What the task asks: An exact copy of every entry is needed, with the images left out.

Data for this exercise:
◇ ◇ ◇ ◇ ◇ ◇ ◇

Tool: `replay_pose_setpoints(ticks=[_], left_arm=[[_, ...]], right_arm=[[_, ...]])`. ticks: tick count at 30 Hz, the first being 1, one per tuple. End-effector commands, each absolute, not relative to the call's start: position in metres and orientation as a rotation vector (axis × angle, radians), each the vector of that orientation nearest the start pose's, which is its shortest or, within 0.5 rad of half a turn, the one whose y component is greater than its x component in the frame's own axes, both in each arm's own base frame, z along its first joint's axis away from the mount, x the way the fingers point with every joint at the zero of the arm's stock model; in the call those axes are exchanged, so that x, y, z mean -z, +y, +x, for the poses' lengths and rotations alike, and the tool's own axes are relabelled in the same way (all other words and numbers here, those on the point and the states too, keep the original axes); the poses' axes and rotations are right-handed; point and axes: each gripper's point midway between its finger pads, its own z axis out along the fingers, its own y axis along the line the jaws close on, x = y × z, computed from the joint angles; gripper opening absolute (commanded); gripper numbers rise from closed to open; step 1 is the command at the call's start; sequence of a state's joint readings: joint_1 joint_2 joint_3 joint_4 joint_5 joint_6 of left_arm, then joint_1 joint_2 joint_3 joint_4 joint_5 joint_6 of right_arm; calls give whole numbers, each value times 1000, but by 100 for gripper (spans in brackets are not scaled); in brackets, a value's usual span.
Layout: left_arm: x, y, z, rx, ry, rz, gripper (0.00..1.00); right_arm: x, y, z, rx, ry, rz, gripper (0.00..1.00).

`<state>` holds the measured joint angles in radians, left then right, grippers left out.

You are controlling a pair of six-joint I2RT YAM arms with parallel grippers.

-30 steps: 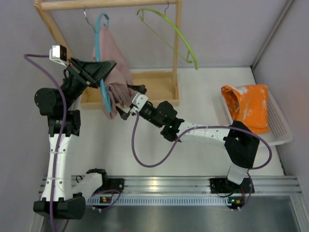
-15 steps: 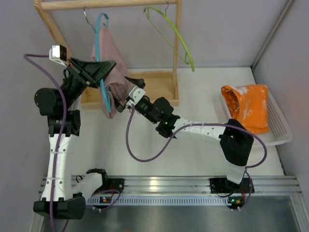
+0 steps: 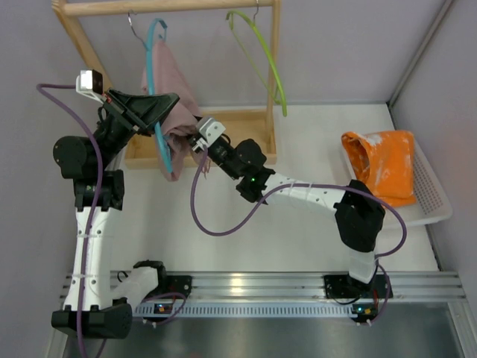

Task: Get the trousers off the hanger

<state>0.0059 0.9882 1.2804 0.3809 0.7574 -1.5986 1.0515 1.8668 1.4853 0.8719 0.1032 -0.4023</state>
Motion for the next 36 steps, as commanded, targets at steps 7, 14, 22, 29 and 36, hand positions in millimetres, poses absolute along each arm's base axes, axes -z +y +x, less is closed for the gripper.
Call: replay_pose_setpoints(ticks=[7, 14, 22, 29, 36], left_arm=[[-587, -144, 205, 1673, 1158, -71, 0], [-546, -140, 238, 1619, 1258, -205, 0], [-500, -137, 260, 1548, 1334, -265, 0], [-459, -136, 269, 1513, 1423, -327, 0], [-385, -135, 272, 1452, 1583, -431, 0]], right_arm=[[-488, 458, 307, -645, 785, -593, 0], [-517, 433, 280, -703, 764, -613, 0], [-531, 404, 264, -701, 763, -605, 0], [-563, 368, 257, -756, 781, -504, 0], [-605, 338, 233, -825, 705, -428, 0]])
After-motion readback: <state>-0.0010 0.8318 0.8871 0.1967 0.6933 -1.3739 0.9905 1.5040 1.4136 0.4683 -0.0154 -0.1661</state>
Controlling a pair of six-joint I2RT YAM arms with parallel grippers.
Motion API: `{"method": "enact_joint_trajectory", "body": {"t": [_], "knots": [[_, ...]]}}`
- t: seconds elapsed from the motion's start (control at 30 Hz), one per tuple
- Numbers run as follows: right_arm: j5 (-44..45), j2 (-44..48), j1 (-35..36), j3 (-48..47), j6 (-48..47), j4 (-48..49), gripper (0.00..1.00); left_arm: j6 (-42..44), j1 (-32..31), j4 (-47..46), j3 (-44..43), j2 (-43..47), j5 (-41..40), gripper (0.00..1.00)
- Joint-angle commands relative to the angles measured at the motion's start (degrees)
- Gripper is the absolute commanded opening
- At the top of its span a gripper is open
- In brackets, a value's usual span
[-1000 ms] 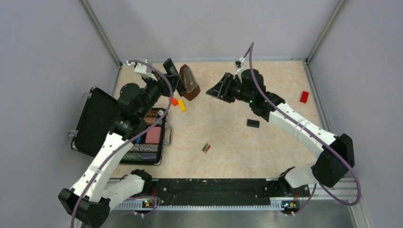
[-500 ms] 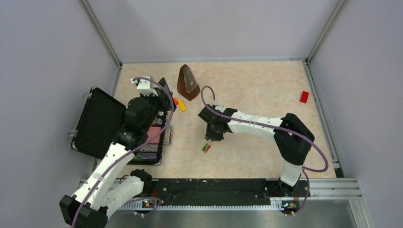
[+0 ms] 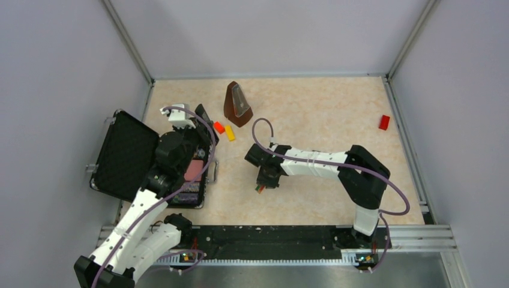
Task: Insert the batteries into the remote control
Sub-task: Pick up the battery from the center of the board.
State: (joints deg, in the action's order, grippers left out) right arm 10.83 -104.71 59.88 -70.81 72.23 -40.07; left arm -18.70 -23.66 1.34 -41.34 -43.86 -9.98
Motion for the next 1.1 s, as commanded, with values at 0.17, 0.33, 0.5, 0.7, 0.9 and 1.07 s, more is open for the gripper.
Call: {"method": "enact_joint_trajectory", "body": {"t": [0.17,0.33,0.5,0.7,0.9,1.07], "knots": [[3.65,-2.44,0.56,-0.97,5.78,-2.15,0.26,-0.05,0.12,-3.33,0.06,1.06,-0.72,0.00],[3.60,-4.26,0.50,-1.69,6.47,-2.18,0.26,-0.01,0.11,-3.02,0.13,0.89,-0.58,0.00],[4.59,-4.53,0.42,-2.71,7.18,-4.59,0.22,-0.69,0.15,-3.04,0.45,0.81,-0.21,0.00],[6.78,-0.63,0.42,-1.12,4.10,-6.79,0.05,-1.31,0.11,-2.96,0.09,1.01,1.40,0.00],[17.42,10.07,-0.44,-0.94,-4.10,-8.99,0.00,-2.90,0.11,-1.70,-1.85,0.99,8.93,0.00],[25.14,24.18,-2.13,-3.73,-19.71,-4.97,0.00,-10.48,0.12,-2.76,-4.15,-2.56,25.39,0.00]]}}
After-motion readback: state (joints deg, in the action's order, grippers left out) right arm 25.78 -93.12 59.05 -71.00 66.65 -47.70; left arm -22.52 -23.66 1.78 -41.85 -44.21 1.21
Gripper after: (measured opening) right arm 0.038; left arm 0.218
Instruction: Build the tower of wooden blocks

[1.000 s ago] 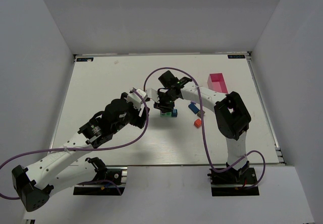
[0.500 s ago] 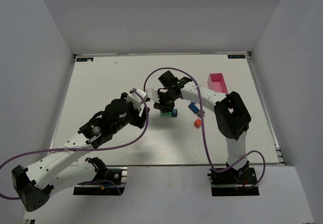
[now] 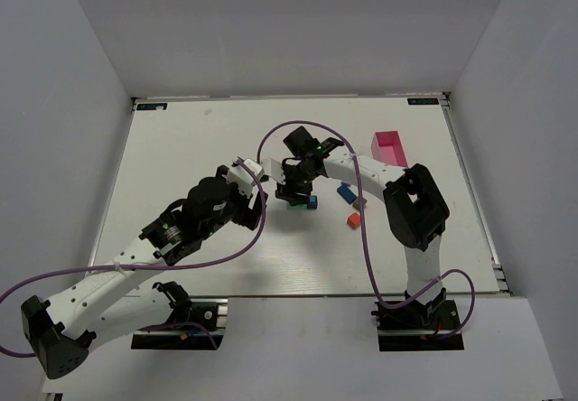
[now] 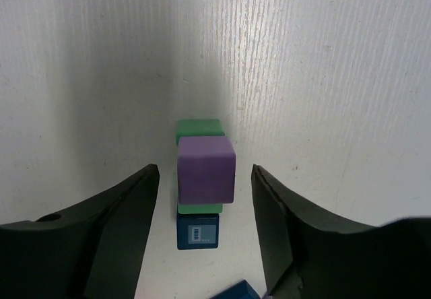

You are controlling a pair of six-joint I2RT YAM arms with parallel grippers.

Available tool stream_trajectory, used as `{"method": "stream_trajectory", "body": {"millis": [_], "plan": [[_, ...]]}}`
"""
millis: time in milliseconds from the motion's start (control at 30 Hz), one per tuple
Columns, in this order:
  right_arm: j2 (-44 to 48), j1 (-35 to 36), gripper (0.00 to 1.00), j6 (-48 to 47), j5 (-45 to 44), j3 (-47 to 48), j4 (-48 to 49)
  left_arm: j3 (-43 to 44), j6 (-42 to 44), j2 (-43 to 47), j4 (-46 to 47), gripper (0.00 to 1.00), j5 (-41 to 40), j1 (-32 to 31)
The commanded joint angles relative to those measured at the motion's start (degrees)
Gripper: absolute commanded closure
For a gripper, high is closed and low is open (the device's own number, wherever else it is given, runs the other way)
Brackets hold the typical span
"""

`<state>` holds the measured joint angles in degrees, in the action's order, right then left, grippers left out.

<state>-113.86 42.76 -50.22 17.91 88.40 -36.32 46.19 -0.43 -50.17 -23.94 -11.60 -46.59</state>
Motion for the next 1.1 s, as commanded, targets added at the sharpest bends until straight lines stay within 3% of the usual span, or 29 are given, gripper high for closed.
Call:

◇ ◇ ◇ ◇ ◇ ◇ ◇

Exercise output:
Tool: `replay_pose_setpoints(ticks=[_], left_arm=[[_, ...]], right_arm=[[_, ...]])`. ticks: tick count at 30 Hz, the first being 1, one per tuple. End-effector commands, each absolute, not relative to the call's start: position in metres and orientation as a rotation vector (axis × angle, radians), each the vector of that orientation nearest the start pose's, which is its shortest or, within 0.5 rad of half a turn, the one whose y component is greater than its x component in the frame's own axes, both in each arm's own base frame, z along its first joint's axis away from the mount, x the way the fingers point with every joint at the zero of the arm's stock model; in the call those axes are exchanged, so that x, y, z mean -z, +y, +x, for the poses' lengths and rotations alike, and the tool's own axes are relabelled in the same way (all other words and numbers here, those on the point and the states too, keep the original axes); the poses' axes and rotations are right-handed; point and axes: each gripper's point midway between its finger pads, its own z axis out along the fingers, its own y axis along the line the jaws close on, x = y × z, computed from the joint angles; gripper opening absolute (commanded); gripper numbers rise from closed to open; step 1 is the command at the call's start; sequence of a state's joint readings: joint_1 joint_2 joint_3 joint_4 joint_5 joint_6 of left_arm, then joint_1 joint_2 joint_3 joint_4 joint_5 joint_6 of right_arm; calls give whole numbers, each value times 1000, but by 100 for gripper (spans in brackets are not scaled); in brackets, a value's usual span.
Layout: left_arm: x, y, z, rx, ry, rz, gripper (0.00..1.00); right_arm: x, y, z, rx, ry, rz, gripper (0.00..1.00).

`<state>` holds the measured joint angles in radians, left then right, grippers left out.

You are controlling a pair of six-joint I2RT YAM arms with parallel grippers.

-30 steps: 
-15 steps: 
+0 steps: 

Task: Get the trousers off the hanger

<state>0.0059 0.9882 1.2804 0.3809 0.7574 -1.5986 1.0515 1.8668 1.4853 0.8719 0.1032 -0.4023</state>
Motion for the next 36 steps, as commanded, targets at steps 7, 14, 22, 29 and 36, hand positions in millimetres, poses absolute along each arm's base axes, axes -z +y +x, less is closed for the gripper.
Call: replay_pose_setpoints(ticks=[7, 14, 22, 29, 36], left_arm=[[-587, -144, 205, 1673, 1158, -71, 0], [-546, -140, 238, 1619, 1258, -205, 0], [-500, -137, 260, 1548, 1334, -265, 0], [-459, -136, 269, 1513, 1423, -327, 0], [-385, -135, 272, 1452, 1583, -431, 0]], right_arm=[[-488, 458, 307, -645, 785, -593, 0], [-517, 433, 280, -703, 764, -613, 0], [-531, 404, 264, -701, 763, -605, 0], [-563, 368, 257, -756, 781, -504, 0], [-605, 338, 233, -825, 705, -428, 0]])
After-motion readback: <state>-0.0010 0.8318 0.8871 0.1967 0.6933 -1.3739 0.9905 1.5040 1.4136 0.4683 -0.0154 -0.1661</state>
Controlling a pair of six-joint I2RT YAM arms with parallel grippers.
Motion API: `{"method": "enact_joint_trajectory", "body": {"t": [_], "knots": [[_, ...]]}}`
- t: seconds elapsed from the motion's start (control at 30 Hz), one per tuple
- Numbers run as follows: right_arm: j5 (-44..45), j2 (-44..48), j1 (-35..36), j3 (-48..47), j6 (-48..47), j4 (-48..49), gripper (0.00..1.00); left_arm: j6 (-42..44), j1 (-32..31), j4 (-47..46), j3 (-44..43), j2 (-43..47), j5 (-41..40), gripper (0.00..1.00)
- Joint-angle commands relative to the angles measured at the motion's start (degrees)
- Gripper is the absolute commanded opening
- At the top of its span a gripper is open
- In brackets, a value's usual span
[-1000 ms] 
[-500 ms] 
[+0 ms] 
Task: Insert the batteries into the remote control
Sub-task: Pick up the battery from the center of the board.
State: (joints deg, in the action's order, grippers left out) right arm 10.83 -104.71 59.88 -70.81 72.23 -40.07; left arm -18.70 -23.66 1.34 -41.34 -43.86 -9.98
Motion for the next 1.1 s, as commanded, with values at 0.17, 0.33, 0.5, 0.7, 0.9 and 1.07 s, more is open for the gripper.
Call: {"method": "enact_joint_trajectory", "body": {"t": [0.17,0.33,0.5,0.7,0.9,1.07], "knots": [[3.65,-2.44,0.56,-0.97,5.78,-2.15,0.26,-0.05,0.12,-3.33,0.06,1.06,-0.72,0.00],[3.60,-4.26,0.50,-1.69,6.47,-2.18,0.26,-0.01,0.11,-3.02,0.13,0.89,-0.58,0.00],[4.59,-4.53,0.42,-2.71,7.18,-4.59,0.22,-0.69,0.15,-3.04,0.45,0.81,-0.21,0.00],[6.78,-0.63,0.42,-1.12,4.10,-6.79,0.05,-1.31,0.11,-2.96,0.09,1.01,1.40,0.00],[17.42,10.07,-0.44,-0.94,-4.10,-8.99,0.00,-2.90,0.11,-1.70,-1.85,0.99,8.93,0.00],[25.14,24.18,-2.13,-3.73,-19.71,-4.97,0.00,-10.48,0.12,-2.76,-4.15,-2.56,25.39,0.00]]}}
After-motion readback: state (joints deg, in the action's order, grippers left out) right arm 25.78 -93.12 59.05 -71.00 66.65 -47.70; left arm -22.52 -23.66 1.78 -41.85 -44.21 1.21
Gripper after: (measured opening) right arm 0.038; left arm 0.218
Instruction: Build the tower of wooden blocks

[1.000 s ago] 
[0.500 s ago] 
[now] 
[now] 

You are controlling a pair of six-joint I2RT YAM arms with parallel grippers.

Available tool stream_trajectory, used as `{"method": "stream_trajectory", "body": {"millis": [_], "plan": [[_, ...]]}}`
"""
millis: time in milliseconds from the motion's start (control at 30 Hz), one per tuple
Columns, in this order:
  right_arm: j2 (-44 to 48), j1 (-35 to 36), gripper (0.00 to 1.00), j6 (-48 to 47), j5 (-45 to 44), j3 (-47 to 48), j4 (-48 to 49)
  left_arm: j3 (-43 to 44), j6 (-42 to 44), j2 (-43 to 47), j4 (-46 to 47), gripper (0.00 to 1.00), j5 (-41 to 40), j1 (-32 to 31)
The commanded joint angles relative to those measured at the motion's start (degrees)
Gripper: absolute commanded closure
For a gripper, high is closed and low is open (the device's own number, wherever else it is given, runs the other way)
Brackets hold the typical span
"""

`<state>` holds the measured joint angles in degrees, in the action's order, right then left, grippers left out.

<state>-113.86 42.76 -50.22 17.91 88.40 -36.32 46.19 -0.43 -50.17 -23.94 -11.60 -46.59</state>
Motion for the next 1.1 s, as commanded, targets added at the sharpest bends until straight lines stay within 3% of the usual span, or 29 are given, gripper high for closed.
Call:

Now the exercise is complete.